Hemos convertido la meritocracia en una palabra casi defensiva. Pronunciarla exige matices, aclaraciones, disculpas previas. Y es verdad que las desigualdades existen, que el punto de partida pesa y que no todos suben desde el mismo peldaño. Sería infantil negarlo. Pero otra cosa distinta es instalar la idea de que el esfuerzo es irrelevante, de que el resultado está decidido antes de empezar y de que intentar avanzar es ingenuo.
Esa narrativa tiene algo seductor. Si no llego, es culpa del sistema. Si no prospero, el edificio está diseñado contra mí. Y a veces será cierto. Hay estructuras injustas. Hay trayectorias que se rompen sin remedio. Pero cuando esa explicación se convierte en la única, algo se pierde. Porque si todo es estructura, nada es decisión. Y si nada es decisión, nadie tiene margen.
Y cuando alguien sí progresa, en vez de verlo como posibilidad, lo miramos como anomalía.
Lo he visto en cenas de amigos. Cuando uno cuenta que le ha ido bien, el ambiente cambia unos grados. Aparece la ironía suave, el "bueno, tú siempre has tenido suerte", el "algo habrá". No es un ataque frontal. Es algo más sutil. Una forma de rebajar la diferencia para que nadie destaque demasiado.
No molesta el privilegio heredado porque no cuestiona nuestro relato. Molesta el mérito visible porque nos obliga a revisarlo.
Mientras discutimos si hablar de esfuerzo es ofensivo, nuestros jóvenes mejor preparados hacen las maletas sin dramatismo. Un médico que aquí encadena contratos de meses y en Reino Unido firma uno estable. Una investigadora que aquí pelea por una beca mínima y en Estados Unidos recibe financiación y equipo propio. Un programador que aquí es "uno más" y fuera es talento que retener. No se marchan con rabia; se marchan con claridad. Buscan un lugar donde el crecimiento no sea sospechoso.
Y eso debería preocuparnos más que cualquier consigna.
Estamos educando a chicos brillantes para desconfiar del éxito antes incluso de intentarlo.
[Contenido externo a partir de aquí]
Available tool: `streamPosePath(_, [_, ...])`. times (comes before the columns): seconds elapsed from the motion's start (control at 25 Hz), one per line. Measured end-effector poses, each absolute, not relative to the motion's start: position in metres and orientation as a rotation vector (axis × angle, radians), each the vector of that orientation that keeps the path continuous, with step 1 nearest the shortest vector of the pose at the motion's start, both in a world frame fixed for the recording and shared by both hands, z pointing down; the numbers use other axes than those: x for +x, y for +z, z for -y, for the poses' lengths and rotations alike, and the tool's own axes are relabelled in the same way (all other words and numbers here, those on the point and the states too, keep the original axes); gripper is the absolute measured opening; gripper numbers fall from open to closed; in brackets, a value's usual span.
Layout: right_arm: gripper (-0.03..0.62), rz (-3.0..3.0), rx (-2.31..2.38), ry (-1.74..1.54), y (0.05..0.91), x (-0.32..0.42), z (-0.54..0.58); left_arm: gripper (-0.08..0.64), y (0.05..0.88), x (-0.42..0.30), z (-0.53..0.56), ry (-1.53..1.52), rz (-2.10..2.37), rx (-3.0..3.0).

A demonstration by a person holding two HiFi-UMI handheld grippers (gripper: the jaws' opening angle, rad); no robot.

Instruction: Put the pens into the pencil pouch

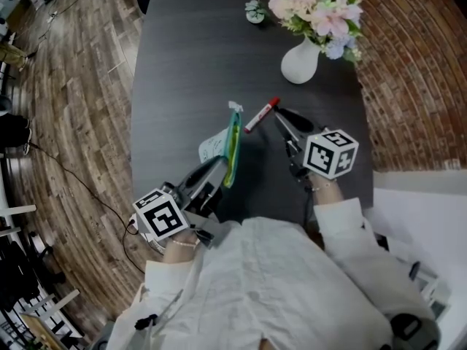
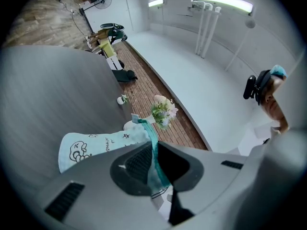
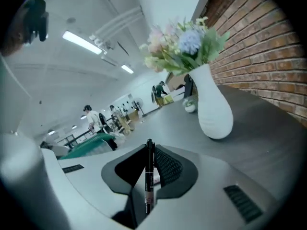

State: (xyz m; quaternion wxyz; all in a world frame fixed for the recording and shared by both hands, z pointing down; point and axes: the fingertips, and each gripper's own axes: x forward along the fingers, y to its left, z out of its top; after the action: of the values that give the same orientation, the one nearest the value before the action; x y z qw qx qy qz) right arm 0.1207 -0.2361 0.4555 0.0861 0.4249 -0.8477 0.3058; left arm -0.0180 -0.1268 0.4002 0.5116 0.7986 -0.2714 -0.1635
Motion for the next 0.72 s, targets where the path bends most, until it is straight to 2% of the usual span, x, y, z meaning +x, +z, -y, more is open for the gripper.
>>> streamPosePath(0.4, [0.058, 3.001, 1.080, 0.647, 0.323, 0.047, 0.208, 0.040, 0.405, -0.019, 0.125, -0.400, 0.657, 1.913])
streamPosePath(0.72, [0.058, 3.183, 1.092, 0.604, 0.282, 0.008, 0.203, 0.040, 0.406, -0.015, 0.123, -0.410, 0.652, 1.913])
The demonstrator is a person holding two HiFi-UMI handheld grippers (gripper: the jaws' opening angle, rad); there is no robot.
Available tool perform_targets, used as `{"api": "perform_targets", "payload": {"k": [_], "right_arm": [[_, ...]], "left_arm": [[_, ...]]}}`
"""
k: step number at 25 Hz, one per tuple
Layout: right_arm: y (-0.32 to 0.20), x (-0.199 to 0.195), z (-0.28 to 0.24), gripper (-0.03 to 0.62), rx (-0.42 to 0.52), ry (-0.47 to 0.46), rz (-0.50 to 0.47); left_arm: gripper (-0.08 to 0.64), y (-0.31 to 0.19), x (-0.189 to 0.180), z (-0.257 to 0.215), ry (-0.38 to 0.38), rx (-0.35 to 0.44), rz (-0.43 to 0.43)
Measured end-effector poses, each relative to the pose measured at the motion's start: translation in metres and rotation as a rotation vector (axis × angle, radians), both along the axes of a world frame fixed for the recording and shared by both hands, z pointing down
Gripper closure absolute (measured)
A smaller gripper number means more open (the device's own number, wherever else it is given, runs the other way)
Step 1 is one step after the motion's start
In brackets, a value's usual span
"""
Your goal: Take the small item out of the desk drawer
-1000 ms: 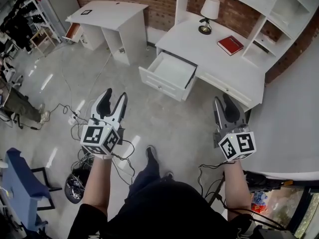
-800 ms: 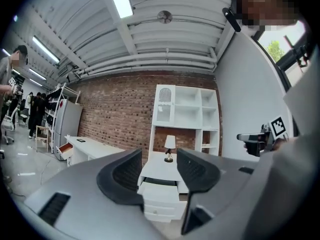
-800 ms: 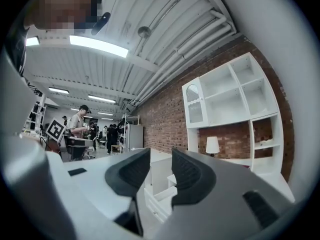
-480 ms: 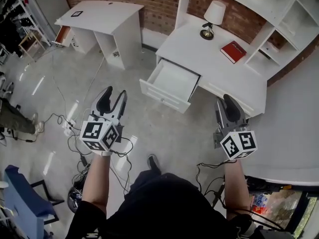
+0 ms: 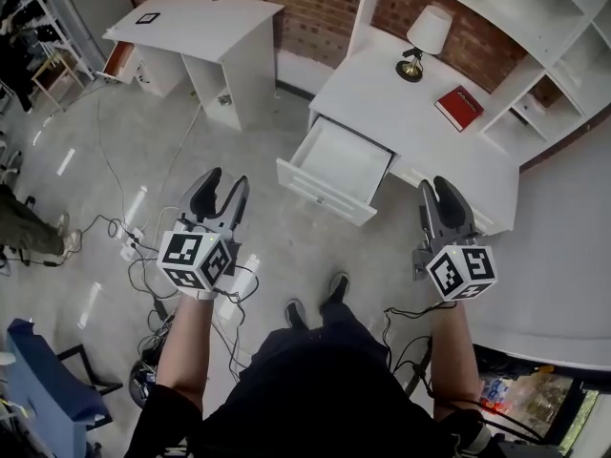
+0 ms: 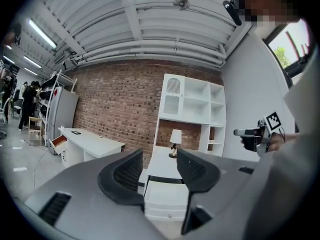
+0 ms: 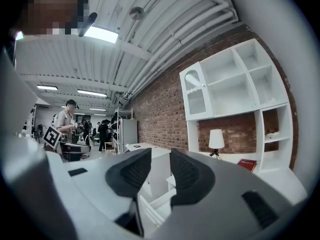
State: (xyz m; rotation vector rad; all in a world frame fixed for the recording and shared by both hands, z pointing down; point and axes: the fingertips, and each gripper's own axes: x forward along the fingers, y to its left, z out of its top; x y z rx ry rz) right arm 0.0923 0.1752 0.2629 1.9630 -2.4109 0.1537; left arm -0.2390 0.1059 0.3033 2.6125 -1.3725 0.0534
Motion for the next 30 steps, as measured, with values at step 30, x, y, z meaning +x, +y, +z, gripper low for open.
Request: {"api": "perform_targets", "payload": {"k": [30], "right_arm": [[-0.317, 0.06, 0.095, 0.486, -0.109, -0.108, -0.254]], "left_arm": [[0.348, -0.254, 0.07, 0.022, -0.098, -0.052, -0.223]]}}
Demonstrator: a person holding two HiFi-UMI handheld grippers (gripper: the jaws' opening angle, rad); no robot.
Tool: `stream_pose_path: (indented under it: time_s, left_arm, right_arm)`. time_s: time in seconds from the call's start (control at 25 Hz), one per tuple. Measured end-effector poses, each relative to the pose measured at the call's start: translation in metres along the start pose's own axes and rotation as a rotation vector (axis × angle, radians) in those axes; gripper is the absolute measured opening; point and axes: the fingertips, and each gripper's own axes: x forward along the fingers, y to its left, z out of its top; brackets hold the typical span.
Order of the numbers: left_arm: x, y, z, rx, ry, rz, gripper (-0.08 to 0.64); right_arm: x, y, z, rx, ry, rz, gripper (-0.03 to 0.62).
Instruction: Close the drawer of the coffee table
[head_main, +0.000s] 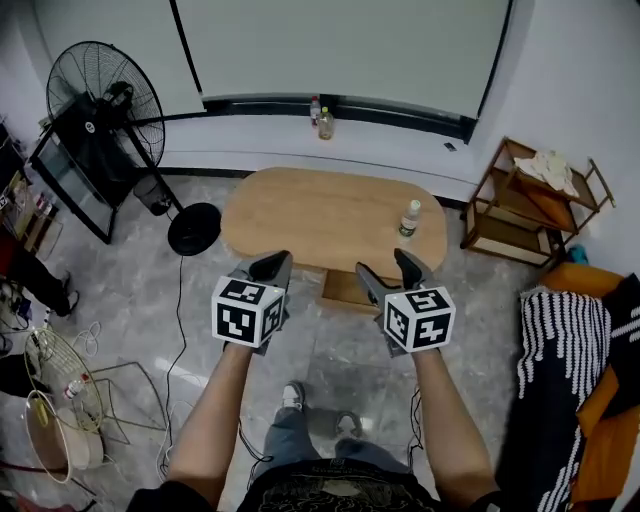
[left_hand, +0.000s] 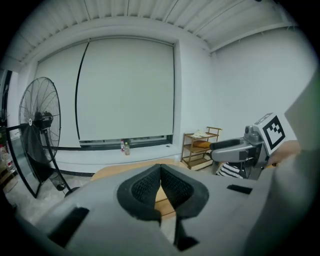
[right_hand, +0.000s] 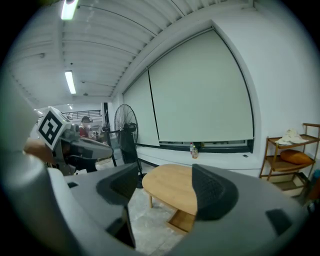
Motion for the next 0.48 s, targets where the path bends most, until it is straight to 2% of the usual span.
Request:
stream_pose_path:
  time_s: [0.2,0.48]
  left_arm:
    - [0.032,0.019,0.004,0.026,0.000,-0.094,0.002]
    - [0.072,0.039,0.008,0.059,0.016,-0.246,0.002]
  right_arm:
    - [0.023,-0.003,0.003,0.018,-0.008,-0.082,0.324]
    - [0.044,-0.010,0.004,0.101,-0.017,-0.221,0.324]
Les repetimos que el ascensor social está roto. Puede que no funcione como antes. Puede que esté más lento. Pero apenas hablamos de las escaleras. Las escaleras cansan, no garantizan nada y obligan a asumir algo profundamente impopular, la responsabilidad individual.
No como negación del sistema, sino como complemento.
Una sociedad adulta puede sostener dos ideas a la vez: que el sistema necesita correcciones y que el individuo tiene margen; que debemos igualar oportunidades sin imponer resultados; que podemos ayudar al que empieza más abajo sin penalizar al que llega más alto.
Lo contrario es una cultura del empate emocional. Nadie sobresale demasiado. Nadie incomoda. Nadie inspira. Y poco a poco, casi sin ruido, el talento que no acepta ese techo invisible se va a lugares donde crecer no exige pedir perdón.
Cada joven que hace la maleta no es solo una estadística económica. Es una conversación que no supimos tener. Es una mirada de cansancio como la de Marcos en aquella cafetería. Es la sensación de que moverse aquí genera más sospecha que reconocimiento.
La meritocracia no es perfecta. No garantiza justicia plena ni éxito automático. Pero sin una cultura que respete el esfuerzo, lo único que queda es la resignación elegante. Y una sociedad resignada puede ser tranquila, pero difícilmente será vibrante.
Porque al final, lo que realmente incomoda no es el privilegio. Es el que se mueve.
Y cuando el que se mueve decide hacerlo en otro país, el problema ya no es ideológico. Es estructural.